EXERCISE DIRECTIONS ▸ Output exactly, with nothing added, the entries from the first line through the line with "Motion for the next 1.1".

RECORDS FOR PROCESSING ▸
● ● ● ● ●

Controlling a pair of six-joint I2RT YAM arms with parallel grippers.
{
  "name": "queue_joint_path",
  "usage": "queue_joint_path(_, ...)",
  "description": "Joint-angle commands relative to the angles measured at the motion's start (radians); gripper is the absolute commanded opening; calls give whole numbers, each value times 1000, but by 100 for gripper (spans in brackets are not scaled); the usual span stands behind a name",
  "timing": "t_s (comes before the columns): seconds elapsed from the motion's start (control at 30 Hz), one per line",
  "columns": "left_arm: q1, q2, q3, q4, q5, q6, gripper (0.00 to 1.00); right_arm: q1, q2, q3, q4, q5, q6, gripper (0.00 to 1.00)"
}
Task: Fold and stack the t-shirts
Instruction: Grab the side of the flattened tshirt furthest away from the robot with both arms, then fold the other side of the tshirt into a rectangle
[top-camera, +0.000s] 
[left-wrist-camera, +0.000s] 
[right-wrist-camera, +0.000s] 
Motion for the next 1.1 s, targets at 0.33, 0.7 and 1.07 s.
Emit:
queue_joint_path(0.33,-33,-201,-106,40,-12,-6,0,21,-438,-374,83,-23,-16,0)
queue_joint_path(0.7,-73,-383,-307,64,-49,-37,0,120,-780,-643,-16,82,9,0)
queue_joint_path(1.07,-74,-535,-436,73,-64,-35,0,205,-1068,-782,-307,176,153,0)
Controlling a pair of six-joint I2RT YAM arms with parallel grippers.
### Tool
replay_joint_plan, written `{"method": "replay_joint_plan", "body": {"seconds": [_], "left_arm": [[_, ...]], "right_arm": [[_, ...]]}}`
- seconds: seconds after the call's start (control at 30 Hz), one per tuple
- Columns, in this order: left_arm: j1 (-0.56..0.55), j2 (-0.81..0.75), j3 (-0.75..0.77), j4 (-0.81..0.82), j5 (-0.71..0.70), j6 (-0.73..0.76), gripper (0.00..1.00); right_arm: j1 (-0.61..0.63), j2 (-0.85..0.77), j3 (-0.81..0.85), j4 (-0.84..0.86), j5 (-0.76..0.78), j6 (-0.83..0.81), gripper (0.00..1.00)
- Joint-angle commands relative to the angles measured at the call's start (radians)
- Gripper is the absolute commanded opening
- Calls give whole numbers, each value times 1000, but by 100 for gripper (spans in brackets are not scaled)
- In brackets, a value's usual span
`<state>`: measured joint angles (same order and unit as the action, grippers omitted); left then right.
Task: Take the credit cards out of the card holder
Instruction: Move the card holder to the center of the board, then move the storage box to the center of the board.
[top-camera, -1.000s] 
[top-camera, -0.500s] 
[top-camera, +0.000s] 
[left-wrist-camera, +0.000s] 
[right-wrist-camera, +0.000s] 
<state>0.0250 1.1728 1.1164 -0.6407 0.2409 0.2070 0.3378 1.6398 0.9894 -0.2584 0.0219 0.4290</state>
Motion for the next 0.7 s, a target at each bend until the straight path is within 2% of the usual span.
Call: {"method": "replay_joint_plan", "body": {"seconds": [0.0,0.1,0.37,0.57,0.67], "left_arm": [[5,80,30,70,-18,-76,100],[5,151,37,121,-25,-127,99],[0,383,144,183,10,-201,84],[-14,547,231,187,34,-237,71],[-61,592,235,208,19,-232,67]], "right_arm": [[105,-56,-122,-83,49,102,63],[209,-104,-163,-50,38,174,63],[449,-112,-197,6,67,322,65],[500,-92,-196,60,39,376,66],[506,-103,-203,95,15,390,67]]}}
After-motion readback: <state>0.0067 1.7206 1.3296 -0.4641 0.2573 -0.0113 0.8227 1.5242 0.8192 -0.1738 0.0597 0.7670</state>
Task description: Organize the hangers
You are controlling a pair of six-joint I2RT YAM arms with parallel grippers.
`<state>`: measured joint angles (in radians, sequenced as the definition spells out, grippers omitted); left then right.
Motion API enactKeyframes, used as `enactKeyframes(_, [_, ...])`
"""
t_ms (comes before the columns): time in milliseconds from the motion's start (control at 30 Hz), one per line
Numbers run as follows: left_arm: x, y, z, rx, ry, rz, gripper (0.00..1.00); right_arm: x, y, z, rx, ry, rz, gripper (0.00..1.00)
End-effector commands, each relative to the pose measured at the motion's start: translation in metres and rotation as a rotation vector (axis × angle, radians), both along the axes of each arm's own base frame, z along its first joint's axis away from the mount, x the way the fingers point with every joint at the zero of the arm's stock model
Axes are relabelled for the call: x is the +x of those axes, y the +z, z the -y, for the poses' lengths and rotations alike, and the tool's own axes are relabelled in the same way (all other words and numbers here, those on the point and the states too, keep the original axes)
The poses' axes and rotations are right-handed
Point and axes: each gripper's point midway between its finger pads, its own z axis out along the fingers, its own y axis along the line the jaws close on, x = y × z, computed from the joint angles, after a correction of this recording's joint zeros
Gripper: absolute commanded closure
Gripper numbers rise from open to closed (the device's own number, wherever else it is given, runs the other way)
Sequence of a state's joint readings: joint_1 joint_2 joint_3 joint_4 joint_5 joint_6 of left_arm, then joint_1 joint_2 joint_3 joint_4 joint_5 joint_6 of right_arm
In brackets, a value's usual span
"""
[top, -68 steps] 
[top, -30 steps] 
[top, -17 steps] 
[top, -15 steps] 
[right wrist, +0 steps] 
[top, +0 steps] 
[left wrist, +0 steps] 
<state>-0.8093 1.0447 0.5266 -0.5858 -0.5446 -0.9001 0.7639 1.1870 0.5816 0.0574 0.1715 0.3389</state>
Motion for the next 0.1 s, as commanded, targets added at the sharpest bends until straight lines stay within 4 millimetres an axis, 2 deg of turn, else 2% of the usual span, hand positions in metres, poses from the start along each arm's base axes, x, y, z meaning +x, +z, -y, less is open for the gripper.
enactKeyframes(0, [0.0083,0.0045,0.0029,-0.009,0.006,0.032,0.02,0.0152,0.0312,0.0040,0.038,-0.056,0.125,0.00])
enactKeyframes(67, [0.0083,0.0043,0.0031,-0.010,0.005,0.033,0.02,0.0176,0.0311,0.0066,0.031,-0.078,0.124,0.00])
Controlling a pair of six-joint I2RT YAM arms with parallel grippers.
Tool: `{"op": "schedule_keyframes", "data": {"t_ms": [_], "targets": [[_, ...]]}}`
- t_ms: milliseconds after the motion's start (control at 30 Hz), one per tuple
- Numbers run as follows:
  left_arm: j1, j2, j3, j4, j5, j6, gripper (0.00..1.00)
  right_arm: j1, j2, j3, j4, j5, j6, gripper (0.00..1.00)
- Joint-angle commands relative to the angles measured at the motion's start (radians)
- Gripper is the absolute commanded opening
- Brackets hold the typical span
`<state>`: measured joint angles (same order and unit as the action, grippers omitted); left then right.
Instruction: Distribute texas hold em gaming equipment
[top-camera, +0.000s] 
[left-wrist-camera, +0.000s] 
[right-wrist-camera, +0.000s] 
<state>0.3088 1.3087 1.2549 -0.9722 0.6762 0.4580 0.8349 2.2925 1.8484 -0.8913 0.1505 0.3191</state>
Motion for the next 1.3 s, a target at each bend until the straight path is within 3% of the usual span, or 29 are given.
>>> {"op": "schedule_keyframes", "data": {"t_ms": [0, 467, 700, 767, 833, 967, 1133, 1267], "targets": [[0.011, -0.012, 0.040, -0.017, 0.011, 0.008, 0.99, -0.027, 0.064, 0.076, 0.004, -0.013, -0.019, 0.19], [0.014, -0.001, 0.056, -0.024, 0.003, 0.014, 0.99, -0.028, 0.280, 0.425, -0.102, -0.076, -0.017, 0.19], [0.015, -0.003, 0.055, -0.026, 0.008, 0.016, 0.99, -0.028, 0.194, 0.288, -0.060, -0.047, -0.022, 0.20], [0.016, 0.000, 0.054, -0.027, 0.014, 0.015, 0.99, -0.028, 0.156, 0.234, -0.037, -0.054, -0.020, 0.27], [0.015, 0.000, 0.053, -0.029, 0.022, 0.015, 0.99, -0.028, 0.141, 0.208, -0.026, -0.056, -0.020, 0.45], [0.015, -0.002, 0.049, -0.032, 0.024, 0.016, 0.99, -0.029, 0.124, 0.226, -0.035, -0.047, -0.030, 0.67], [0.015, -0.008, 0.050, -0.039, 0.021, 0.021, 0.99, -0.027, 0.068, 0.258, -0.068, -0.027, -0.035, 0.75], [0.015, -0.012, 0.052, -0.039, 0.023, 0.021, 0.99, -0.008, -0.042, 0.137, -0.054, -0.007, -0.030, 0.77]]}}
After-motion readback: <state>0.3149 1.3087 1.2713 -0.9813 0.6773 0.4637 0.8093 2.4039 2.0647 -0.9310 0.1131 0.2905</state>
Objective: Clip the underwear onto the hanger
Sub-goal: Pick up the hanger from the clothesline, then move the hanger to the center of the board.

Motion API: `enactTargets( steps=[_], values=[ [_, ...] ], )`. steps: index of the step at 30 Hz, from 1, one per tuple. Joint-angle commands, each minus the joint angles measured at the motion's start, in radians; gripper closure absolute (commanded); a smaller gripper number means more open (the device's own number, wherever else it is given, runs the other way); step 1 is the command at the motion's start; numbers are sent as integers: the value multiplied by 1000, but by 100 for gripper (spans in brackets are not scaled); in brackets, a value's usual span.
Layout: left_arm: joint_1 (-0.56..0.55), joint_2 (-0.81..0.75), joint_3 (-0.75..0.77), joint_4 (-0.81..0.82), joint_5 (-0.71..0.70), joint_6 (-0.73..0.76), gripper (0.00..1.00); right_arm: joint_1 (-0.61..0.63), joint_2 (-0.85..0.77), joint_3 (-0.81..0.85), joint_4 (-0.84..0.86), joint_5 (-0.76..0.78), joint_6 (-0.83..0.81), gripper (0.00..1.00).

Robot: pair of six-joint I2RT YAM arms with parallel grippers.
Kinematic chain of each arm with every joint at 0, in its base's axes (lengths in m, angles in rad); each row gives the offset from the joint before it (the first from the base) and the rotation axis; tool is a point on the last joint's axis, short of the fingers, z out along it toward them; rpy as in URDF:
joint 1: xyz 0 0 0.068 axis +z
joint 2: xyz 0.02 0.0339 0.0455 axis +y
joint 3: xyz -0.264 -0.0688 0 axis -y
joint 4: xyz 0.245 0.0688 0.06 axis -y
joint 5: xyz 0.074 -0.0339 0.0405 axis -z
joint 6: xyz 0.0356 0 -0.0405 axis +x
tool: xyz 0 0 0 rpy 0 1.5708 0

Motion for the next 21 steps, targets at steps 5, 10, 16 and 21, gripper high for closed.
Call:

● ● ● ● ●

TASK RESULT ▸
Controlling a pair of six-joint I2RT YAM arms with parallel grippers.
{
  "name": "queue_joint_path",
  "usage": "queue_joint_path(_, ...)",
  "description": "Joint-angle commands relative to the angles measured at the motion's start (radians); gripper is the absolute commanded opening; calls give whole numbers, each value times 1000, but by 100 for gripper (spans in brackets are not scaled); the usual span stands behind a name",
  "timing": "t_s (comes before the columns): seconds elapsed from the motion's start (control at 30 Hz), one per line",
  "columns": "left_arm: q1, q2, q3, q4, q5, q6, gripper (0.00 to 1.00); right_arm: q1, q2, q3, q4, q5, q6, gripper (0.00 to 1.00)"
}
Task: Fold and stack the t-shirts
Instruction: Grab the side of the flattened tshirt furthest away from the robot with both arms, then fold the other side of the tshirt into a rectangle
[top-camera, +0.000s] 
[left-wrist-camera, +0.000s] 
[right-wrist-camera, +0.000s] 
Motion for the next 1.1 s, targets at 0.33, 0.7 and 1.07 s.

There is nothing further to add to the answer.